Showing that Coulomb and Lorenz Gauges are indeed valid Gauge Transformations?

Comment to the question (v1): It seems OP is conflating, on one hand, a gauge transformation

$$ \tilde{A}_{\mu} ~=~ A_{\mu} +d_{\mu}\Lambda $$

with, on the other hand, a gauge-fixing condition, i.e. choosing a gauge, such e.g., Lorenz gauge, Coulomb gauge, axial gauge, temporal gauge, etc.

A gauge transformation can e.g. go between two gauge-fixing conditions. More generally, gauge transformations run along gauge orbits. Ideally a gauge-fixing condition intersects all gauge orbits exactly once.

Mathematically, depending on the topology of spacetime, it is often a non-trivial issue whether such a gauge-fixing condition is globally well-defined and uniquely specifies the gauge-field, cf. e.g. the Gribov problem. Existence and uniqueness of solutions to gauge-fixing conditions is the topic of several Phys.SE posts, see e.g. this and this Phys.SE posts.

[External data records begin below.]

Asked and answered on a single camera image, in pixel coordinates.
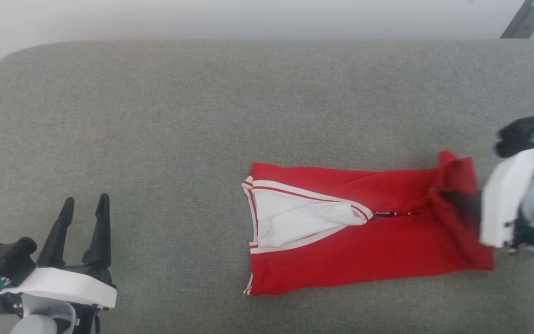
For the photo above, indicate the red and white zip jacket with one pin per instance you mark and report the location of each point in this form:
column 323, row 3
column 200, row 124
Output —
column 364, row 232

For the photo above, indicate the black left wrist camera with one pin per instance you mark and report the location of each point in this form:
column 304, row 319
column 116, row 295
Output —
column 7, row 260

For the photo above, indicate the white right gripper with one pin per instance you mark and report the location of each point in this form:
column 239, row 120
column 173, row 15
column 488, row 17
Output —
column 508, row 195

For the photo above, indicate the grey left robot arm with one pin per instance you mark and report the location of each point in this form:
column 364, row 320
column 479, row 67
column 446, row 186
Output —
column 40, row 320

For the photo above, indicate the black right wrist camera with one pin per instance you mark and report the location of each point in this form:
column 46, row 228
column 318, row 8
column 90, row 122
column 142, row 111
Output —
column 517, row 135

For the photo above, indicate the dark grey metal bracket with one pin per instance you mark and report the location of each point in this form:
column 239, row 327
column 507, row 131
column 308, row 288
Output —
column 524, row 19

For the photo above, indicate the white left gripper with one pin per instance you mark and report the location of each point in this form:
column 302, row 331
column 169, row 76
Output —
column 63, row 284

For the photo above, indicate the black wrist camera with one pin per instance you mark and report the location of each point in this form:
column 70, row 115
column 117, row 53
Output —
column 7, row 260
column 517, row 135

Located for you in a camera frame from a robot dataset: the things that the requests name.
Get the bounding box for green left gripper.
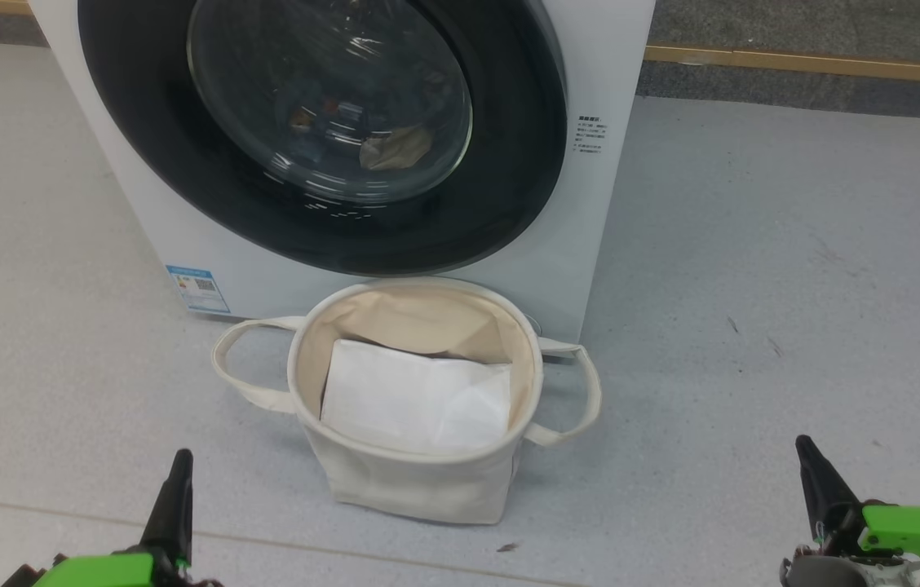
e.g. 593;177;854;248
3;448;220;587

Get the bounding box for blue energy label sticker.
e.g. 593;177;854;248
165;263;232;315

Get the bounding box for clothes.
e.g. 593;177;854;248
287;96;436;173

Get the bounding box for white front-load washing machine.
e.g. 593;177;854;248
28;0;657;344

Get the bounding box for black printed text label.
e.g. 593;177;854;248
573;114;604;156

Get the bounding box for cream canvas laundry basket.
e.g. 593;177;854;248
211;277;602;526

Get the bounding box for white cloth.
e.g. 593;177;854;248
320;338;513;456

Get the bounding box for black round washer door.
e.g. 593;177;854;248
77;0;569;278

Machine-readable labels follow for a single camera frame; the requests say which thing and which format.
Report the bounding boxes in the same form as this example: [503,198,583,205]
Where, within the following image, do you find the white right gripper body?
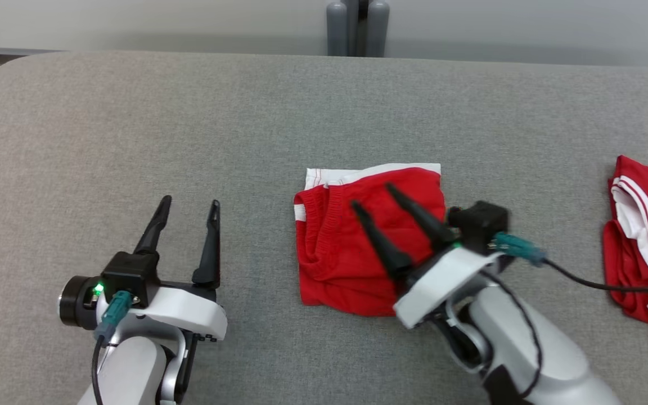
[394,246,506,330]

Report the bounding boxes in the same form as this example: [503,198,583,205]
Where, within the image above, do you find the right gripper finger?
[351,201,413,280]
[386,182,457,255]

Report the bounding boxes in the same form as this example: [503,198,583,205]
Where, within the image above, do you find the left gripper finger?
[191,199,222,286]
[132,195,173,255]

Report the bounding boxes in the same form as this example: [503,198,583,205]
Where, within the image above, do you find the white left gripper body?
[58,275,228,341]

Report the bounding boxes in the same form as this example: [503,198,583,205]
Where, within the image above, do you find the red shorts with white stripes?
[293,163,447,317]

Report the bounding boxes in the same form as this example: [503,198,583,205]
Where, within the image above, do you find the red basketball jersey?
[602,155,648,351]

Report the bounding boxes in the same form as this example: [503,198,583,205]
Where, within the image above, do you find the left cable with teal plug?
[92,290,134,405]

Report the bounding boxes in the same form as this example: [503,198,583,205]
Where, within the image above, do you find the cable with teal plug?
[492,232,648,293]
[92,290,134,405]

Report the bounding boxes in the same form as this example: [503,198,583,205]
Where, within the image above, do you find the right cable with teal plug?
[492,232,648,293]

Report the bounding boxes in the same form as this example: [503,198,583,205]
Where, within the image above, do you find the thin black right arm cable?
[481,269,544,397]

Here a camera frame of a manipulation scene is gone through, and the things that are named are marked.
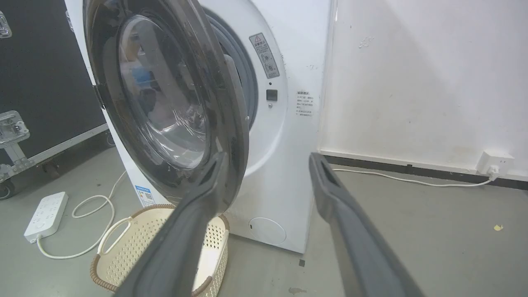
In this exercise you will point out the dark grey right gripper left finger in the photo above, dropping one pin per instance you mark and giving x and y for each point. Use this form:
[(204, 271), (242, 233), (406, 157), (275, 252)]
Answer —
[(177, 247)]

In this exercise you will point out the dark round washing machine door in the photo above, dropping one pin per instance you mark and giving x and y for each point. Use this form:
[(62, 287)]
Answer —
[(165, 95)]

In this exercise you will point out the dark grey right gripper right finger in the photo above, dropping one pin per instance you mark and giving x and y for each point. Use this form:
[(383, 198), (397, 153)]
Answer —
[(359, 243)]

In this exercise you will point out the white power strip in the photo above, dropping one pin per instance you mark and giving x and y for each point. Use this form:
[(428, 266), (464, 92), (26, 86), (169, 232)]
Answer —
[(46, 216)]

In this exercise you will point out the white wall socket with plug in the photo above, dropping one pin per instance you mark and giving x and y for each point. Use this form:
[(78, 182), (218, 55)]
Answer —
[(495, 163)]

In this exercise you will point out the black flight case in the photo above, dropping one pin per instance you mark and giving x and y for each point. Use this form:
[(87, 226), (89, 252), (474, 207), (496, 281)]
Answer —
[(37, 82)]

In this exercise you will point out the cream perforated laundry basket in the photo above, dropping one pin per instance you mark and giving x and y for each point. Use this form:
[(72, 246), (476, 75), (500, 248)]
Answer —
[(136, 243)]

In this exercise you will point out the white front-load washing machine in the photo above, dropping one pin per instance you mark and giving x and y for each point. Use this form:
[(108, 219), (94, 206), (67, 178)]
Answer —
[(284, 136)]

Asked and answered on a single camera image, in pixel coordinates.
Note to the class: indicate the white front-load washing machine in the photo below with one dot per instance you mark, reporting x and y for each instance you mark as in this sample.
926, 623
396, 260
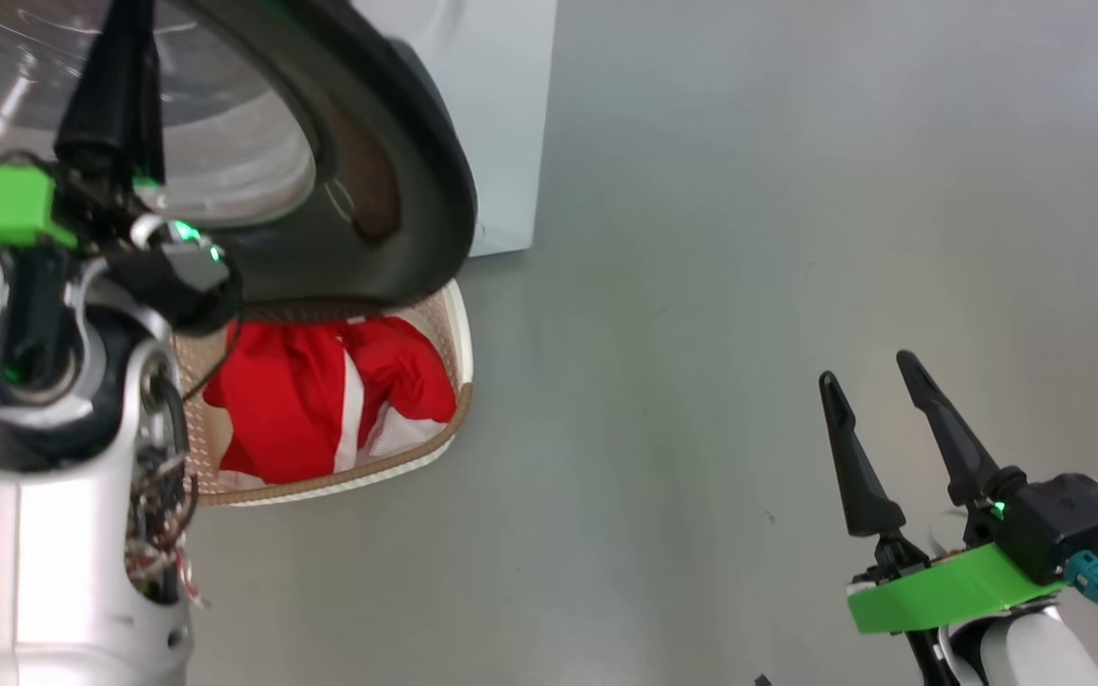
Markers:
501, 114

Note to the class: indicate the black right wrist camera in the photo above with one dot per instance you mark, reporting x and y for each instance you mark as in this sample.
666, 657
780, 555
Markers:
1054, 524

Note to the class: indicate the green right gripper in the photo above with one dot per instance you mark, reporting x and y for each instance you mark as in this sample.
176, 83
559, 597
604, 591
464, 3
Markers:
940, 591

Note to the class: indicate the cream perforated laundry basket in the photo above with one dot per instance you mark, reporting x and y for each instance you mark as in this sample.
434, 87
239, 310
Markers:
320, 491

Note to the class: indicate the black round glass washer door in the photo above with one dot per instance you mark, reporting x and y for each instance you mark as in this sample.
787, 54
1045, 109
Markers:
396, 191

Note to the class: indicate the red white garment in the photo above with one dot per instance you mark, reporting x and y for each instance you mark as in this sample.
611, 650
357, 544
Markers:
282, 400

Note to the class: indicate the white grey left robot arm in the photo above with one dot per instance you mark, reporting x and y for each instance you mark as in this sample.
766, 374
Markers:
34, 572

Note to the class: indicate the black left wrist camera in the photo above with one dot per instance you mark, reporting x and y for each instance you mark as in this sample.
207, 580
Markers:
177, 281

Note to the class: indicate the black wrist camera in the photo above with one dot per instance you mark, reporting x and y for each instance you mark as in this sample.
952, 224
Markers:
177, 281
1054, 524

The Coulomb and Lorenz gauges are gauge fixing conditions, not gauge transformations. Your question still makes sense, but it should be phrased more like this: how can you prove that for arbitrary $\mathbf A_0$ and $V_0$ there always exists a gauge transformation to fields $\mathbf A$ and $V$ that satisfy these conditions? In fact many such transformations always exist (these conditions don't completely fix the gauge).

For the Coulomb gauge condition, we need $0 = \nabla\cdot\mathbf A = \nabla\cdot(\mathbf A_0 + \nabla\lambda) = \nabla\cdot\mathbf A_0 + \nabla^2 \lambda$. This is Poisson's equation, which can be solved for $\lambda$ with Green's functions. The Lorenz case is easier if you use four-vectors, in which case you get a 3+1 dimensional version of Poisson's equation.